◆ **BRIEF**
Reading the records below, how many lines contain "segment"? Respond with a number and nothing else.

◆ **SUPPLIED INFORMATION**
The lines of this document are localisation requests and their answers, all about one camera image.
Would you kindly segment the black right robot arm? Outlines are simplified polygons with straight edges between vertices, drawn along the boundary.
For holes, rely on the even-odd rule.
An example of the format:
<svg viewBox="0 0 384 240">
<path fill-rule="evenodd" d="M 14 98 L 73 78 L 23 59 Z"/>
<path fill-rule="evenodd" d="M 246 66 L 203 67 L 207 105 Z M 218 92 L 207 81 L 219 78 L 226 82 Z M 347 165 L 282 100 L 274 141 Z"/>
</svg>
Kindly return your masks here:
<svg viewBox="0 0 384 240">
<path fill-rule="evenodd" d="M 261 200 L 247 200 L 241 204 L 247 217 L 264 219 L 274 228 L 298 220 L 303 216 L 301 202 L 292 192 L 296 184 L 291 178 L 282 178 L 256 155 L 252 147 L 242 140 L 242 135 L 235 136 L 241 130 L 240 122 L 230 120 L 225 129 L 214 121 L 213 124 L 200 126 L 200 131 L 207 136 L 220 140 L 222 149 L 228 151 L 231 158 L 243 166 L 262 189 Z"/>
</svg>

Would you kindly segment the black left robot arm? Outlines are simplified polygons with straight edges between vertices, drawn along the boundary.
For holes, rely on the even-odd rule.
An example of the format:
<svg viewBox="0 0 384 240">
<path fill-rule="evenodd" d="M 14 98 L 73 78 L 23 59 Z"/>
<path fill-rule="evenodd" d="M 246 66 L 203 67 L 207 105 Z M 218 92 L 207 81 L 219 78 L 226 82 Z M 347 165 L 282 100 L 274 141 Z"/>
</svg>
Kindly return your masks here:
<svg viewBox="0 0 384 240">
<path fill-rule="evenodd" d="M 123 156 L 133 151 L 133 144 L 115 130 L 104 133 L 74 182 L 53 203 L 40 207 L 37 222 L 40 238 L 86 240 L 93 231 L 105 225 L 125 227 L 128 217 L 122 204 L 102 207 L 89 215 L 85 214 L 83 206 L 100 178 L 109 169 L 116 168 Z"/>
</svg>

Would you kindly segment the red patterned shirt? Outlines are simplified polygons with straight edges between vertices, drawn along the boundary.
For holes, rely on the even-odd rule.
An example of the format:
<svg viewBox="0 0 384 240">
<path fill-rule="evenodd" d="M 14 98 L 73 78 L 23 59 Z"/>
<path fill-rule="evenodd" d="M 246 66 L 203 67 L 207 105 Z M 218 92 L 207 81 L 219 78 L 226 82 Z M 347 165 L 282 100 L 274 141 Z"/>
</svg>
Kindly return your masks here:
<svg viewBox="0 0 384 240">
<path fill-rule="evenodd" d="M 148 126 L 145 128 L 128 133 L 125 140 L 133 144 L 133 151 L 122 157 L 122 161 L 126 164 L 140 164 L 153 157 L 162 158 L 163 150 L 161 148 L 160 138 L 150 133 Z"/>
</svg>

◆ **RESULT OF THIS TASK**
3